The Letting Go was the best record Oldham had produced as Bonnie “Prince” Billy since his breathlessly-acclaimed I See A Darkness. It may also have been the least American-sounding album he’d ever put his name to; recorded in Iceland with one contemporary classical composer and a Bjork collaborator, there are few flourishes of country on this record. Instead, The Letting Go seems a sedate & ponderous take on the more traditional styles of folk, long before the south was captured & the west was tamed.

The result is a quite unfeasibly beautiful record. Producer Valgeir Sigurosson manages to get more subtlety out of a voice that previously sounded either like a mumble or a yelp, Nico Muhly’s string arrangements serve as a serene backdrop to Oldham’s ruminations and Dawn McCarthy’s high-pitched harmonies on tracks like No Bad News are a striking, gorgeous contrast.

After a few rather tedious & self-indulgent outings, this was Bonnie “Prince” Billy knuckling down and adding one more classic to an already bulging canon. The scariest thing is how easy he makes it look.

Key track: No Bad News


Ghostface Killah

Supreme Clientele

(Sony; 2000)


For reasons passing understanding, there’s a point during Buck 50 where Dennis Coles decides to rap ‘supercalifragilisticexpialidocious’. And then try to say the same thing backwards. Whilst that might sound odd coming out of the mouth of a rapper, Coles has managed to spend the best part of 20 years saying whatever the hell he likes and getting away with it. Indeed, two of the most exciting things about hearing a Ghostface Killah record are (a) hearing Coles’ loud, breackneck, motormouthed delivery, and (b) not knowing quite what’s going to come out of this surreal, stream-of-consciousness rapper’s mouth.
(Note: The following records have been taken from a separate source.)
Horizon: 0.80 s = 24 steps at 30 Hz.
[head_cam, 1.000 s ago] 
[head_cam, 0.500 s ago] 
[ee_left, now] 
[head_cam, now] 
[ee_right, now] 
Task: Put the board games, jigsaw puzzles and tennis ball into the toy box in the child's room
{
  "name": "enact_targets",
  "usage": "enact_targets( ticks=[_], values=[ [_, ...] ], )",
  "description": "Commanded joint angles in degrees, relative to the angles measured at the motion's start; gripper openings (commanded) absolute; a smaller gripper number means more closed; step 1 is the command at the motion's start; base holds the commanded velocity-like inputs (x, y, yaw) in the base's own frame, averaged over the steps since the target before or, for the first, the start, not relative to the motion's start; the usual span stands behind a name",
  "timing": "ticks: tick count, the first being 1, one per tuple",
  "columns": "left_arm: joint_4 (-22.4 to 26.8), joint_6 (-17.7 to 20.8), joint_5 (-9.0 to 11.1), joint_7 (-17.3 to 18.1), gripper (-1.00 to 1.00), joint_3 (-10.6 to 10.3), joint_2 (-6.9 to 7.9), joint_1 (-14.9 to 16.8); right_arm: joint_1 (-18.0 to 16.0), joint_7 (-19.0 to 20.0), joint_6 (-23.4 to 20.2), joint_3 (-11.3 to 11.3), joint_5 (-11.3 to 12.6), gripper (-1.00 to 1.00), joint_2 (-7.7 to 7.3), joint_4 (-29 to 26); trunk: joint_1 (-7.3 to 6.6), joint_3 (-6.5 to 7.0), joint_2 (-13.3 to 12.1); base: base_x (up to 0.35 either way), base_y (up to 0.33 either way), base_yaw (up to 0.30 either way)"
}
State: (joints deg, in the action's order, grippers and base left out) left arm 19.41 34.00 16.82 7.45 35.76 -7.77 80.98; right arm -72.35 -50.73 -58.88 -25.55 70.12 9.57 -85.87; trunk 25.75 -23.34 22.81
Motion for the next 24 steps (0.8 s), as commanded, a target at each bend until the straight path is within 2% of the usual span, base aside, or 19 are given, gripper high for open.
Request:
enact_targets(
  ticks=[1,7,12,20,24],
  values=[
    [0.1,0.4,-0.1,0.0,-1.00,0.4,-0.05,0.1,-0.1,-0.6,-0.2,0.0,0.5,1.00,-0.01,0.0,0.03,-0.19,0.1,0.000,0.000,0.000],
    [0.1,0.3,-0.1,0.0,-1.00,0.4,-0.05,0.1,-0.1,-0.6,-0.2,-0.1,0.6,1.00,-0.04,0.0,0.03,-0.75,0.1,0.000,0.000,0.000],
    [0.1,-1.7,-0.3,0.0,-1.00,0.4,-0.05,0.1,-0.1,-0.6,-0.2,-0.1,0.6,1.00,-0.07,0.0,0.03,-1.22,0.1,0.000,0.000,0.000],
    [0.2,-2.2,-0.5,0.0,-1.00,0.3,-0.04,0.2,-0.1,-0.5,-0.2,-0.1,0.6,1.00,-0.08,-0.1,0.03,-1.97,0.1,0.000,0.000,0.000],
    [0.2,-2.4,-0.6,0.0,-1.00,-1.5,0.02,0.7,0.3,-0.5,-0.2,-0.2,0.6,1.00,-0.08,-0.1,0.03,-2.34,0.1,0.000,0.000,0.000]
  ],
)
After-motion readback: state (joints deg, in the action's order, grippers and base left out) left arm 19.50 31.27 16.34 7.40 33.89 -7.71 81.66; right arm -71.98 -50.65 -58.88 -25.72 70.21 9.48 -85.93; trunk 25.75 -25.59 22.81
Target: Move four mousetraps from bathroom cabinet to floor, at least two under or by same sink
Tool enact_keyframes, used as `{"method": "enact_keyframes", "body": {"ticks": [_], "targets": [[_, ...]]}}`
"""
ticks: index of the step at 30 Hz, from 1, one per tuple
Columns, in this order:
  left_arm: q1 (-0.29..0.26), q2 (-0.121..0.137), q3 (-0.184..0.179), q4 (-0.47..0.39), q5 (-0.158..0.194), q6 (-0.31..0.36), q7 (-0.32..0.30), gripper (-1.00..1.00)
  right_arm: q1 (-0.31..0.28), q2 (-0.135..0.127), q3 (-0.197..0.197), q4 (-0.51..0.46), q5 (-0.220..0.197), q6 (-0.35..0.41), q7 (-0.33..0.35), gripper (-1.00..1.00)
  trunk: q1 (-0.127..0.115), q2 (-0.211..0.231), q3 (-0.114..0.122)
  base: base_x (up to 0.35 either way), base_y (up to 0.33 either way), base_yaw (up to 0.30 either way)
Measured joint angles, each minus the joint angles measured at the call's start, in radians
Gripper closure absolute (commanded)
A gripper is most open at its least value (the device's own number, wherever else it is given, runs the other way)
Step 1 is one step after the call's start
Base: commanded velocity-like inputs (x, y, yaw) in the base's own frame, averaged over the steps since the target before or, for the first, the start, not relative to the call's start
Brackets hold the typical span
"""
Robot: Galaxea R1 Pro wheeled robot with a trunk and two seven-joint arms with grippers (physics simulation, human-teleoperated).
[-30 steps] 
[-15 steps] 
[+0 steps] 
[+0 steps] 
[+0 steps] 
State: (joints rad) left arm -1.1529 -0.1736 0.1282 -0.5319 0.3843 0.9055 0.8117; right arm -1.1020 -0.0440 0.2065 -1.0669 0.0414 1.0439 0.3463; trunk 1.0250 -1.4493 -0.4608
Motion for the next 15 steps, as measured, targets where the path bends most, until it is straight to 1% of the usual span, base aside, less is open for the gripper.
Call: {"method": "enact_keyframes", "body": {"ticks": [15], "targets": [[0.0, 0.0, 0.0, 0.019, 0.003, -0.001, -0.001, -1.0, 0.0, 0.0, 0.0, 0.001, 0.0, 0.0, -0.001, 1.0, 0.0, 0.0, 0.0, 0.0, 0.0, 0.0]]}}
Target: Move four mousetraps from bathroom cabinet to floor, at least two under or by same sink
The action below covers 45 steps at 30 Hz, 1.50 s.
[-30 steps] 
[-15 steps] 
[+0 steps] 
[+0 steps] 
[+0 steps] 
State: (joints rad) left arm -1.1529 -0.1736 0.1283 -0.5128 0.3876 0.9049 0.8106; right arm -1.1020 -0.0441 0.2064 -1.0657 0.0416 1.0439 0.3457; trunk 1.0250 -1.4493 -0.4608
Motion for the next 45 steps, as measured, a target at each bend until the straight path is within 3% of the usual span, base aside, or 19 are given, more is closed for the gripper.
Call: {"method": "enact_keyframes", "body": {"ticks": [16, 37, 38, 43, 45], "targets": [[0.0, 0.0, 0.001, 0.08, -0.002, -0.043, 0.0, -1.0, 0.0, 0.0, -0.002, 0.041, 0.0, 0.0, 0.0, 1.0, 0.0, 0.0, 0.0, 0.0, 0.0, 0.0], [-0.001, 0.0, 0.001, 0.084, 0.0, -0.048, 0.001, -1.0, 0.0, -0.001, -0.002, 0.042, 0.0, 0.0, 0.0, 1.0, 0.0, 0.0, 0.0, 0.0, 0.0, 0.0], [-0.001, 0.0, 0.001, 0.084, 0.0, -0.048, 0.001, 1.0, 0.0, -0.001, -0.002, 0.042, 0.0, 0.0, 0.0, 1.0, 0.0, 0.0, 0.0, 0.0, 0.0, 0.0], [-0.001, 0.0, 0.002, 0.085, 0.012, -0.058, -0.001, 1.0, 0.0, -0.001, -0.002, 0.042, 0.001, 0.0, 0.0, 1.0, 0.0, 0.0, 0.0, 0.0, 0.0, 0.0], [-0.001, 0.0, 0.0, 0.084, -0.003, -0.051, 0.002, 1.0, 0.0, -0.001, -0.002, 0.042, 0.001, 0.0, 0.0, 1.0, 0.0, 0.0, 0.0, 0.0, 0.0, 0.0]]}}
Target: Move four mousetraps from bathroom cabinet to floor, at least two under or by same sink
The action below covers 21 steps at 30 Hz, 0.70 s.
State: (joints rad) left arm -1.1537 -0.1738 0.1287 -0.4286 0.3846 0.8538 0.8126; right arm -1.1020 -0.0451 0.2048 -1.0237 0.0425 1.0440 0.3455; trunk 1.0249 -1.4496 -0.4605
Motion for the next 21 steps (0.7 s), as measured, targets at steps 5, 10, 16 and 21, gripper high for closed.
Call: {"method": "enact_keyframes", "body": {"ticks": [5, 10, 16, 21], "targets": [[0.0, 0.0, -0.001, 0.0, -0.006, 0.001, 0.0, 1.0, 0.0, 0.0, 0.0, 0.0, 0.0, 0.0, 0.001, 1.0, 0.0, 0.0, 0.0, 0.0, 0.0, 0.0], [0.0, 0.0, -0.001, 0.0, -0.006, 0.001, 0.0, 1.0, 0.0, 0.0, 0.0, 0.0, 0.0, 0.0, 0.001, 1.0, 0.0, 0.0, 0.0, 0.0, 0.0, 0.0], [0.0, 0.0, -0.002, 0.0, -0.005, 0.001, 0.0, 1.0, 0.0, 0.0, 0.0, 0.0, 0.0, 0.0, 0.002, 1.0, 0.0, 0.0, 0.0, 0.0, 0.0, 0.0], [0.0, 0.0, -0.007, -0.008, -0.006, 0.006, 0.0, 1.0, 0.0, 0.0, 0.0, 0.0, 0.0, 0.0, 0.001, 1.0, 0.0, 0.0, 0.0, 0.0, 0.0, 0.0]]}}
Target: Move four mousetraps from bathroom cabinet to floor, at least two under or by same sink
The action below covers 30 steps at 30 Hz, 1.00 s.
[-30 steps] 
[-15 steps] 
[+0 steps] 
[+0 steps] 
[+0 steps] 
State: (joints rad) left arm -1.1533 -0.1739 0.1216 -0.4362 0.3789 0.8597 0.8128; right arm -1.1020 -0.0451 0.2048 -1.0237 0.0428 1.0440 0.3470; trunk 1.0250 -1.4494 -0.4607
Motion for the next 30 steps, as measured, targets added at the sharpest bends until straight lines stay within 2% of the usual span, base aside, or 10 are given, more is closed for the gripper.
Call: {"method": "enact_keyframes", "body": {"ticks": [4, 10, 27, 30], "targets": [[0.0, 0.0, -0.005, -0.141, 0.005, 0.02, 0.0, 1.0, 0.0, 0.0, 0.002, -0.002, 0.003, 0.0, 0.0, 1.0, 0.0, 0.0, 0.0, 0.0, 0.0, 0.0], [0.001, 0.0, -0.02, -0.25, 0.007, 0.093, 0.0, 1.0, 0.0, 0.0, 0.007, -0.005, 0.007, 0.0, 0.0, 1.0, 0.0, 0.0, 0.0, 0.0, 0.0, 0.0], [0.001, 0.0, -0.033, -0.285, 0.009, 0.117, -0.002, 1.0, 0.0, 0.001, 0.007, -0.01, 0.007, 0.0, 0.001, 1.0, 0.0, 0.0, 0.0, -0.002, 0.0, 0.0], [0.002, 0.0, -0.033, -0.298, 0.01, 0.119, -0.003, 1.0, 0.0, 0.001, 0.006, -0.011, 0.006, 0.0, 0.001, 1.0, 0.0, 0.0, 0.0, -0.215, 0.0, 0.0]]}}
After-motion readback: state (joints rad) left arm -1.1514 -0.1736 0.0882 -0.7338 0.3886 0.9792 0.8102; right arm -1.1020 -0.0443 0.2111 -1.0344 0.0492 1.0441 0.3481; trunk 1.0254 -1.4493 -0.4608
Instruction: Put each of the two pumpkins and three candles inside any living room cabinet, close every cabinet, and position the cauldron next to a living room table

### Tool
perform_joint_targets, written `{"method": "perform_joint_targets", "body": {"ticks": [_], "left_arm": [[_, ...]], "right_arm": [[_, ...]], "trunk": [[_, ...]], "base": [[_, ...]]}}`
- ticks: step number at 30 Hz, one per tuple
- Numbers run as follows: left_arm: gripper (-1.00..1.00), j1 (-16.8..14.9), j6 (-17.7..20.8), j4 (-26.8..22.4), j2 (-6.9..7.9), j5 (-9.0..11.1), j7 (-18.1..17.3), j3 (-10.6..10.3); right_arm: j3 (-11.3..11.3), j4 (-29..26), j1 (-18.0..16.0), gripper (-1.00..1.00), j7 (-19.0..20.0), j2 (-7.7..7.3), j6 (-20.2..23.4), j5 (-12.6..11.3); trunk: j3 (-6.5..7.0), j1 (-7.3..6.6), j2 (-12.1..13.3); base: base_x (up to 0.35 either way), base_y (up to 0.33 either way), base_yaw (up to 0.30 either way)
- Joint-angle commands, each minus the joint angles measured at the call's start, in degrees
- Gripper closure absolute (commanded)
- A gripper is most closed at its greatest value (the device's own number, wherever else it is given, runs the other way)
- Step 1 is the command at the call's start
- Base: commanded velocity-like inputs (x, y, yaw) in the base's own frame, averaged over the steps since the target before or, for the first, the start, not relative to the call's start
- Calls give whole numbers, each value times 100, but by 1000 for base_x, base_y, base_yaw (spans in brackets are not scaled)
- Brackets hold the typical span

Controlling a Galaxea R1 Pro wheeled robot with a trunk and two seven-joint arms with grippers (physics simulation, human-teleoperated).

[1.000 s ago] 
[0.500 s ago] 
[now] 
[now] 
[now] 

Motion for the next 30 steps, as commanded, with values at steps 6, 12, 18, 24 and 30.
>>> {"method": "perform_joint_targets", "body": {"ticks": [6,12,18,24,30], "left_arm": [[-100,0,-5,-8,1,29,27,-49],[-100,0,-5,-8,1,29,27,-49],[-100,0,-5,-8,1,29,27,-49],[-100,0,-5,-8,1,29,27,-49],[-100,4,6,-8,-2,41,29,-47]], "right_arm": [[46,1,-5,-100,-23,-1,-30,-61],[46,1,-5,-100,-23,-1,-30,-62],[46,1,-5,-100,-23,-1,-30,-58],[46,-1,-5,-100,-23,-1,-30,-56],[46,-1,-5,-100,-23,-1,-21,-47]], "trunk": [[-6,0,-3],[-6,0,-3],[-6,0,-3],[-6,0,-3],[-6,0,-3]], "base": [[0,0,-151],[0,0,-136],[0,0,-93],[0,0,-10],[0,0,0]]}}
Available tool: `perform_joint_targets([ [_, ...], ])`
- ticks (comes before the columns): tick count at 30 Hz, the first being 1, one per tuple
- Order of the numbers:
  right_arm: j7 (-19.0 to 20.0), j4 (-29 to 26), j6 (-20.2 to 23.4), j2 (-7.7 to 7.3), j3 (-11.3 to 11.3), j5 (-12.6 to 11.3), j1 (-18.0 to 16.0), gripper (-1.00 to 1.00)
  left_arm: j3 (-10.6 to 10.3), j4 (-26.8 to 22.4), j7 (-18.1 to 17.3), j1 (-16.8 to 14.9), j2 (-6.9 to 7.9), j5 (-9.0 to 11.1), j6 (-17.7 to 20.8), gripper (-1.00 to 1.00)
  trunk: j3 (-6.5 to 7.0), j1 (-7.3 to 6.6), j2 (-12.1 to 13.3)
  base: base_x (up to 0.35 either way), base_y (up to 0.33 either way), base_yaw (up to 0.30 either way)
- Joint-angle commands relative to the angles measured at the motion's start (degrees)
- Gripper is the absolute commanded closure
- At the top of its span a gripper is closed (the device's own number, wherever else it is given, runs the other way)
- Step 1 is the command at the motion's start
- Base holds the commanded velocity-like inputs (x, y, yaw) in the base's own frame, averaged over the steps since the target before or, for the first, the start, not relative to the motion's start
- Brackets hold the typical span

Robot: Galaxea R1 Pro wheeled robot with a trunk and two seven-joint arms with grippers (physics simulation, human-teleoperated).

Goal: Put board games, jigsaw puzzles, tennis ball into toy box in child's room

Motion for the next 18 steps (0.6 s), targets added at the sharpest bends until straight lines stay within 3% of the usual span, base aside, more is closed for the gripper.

The third thing, of course, is the music, and on his second solo record he assembled some peerless, thrilling & fast-paced beatmaking. Like many records from alumni of the Wu Tang Clan, it pillaged more than its fair share of soul & funk samples, with fierce, piercing horns & triumphant strings laid over some thumping rhythm sections. I don’t know if it’s this that makes Coles sound so excited when he gets to the mic, but the feeling’s mutual.

Key Track: Apollo Kids


The Hold Steady

Stay Positive

(Vagrant; 2008)


“There’s gonna come a time”, promises Craig Finn, “when the scene’ll seem less sunny. It’ll probably get druggy and kids’ll seem too skinny.” True enough, but what he neglects to mention in the album’s title track is that that time’s already arrived. Stay Positive opens with the heady excitement of summer: the Lust For Life, the doublewhiskeycokenoice, the evenings spent drinking with friends and the promise that “we’re gonna build something this summer.” By summer’s end, a couple of kids have died; the ‘true scene leaders’ are either staying in or burning out, and a cast of former hedonists start wondering where all the fun went, and what they’re meant to do now.

Whilst Finn’s stories never painted his characters’ lifestyles as guiltless or consequence-free, by writing about a bunch of people who’re fast running of the youth they once exploited, he achieves something you don’t hear much about in rock ‘n roll – a concept album about growing up & moving on. The theme is even matched by the band’s maturing style: tracks like Joke About Jamaica, Both Crosses and Lord I’m Discouraged suggest a change of direction towards slower, story-based songs, and whilst they retain some of their fierce, against-all-odds jubliance (see Slapped Actress or Sequestered in Memphis), there’s a recognition that some of the partying is now through gritted teeth.